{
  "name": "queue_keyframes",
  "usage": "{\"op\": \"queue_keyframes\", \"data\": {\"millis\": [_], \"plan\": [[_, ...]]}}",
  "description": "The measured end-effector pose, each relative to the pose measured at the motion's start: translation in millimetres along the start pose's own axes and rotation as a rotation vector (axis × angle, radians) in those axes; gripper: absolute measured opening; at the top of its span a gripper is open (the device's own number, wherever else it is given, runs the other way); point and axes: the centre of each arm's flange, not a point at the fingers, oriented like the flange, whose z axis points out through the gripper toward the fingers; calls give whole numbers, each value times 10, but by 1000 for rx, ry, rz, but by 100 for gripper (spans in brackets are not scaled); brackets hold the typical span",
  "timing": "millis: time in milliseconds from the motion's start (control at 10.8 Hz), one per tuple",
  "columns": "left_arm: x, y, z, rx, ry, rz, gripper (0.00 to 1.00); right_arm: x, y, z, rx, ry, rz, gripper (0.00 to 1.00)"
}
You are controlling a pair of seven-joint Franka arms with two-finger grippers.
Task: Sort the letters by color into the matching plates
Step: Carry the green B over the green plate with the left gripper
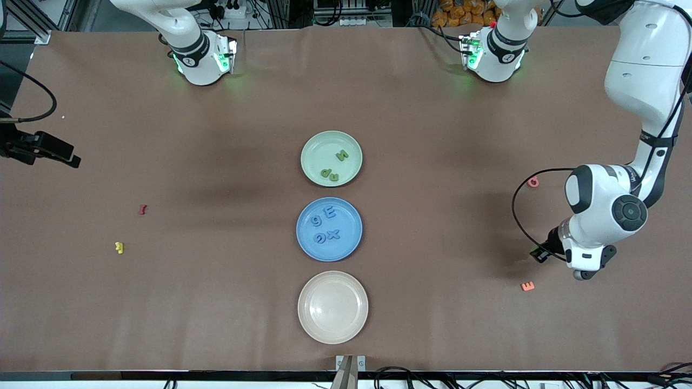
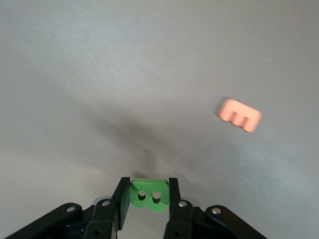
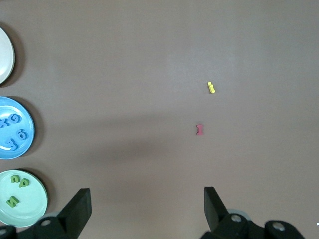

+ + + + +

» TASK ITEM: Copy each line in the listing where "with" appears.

» RESPONSE BELOW:
You are controlling a pair of seven-joint Franka arms with two-finger grippers.
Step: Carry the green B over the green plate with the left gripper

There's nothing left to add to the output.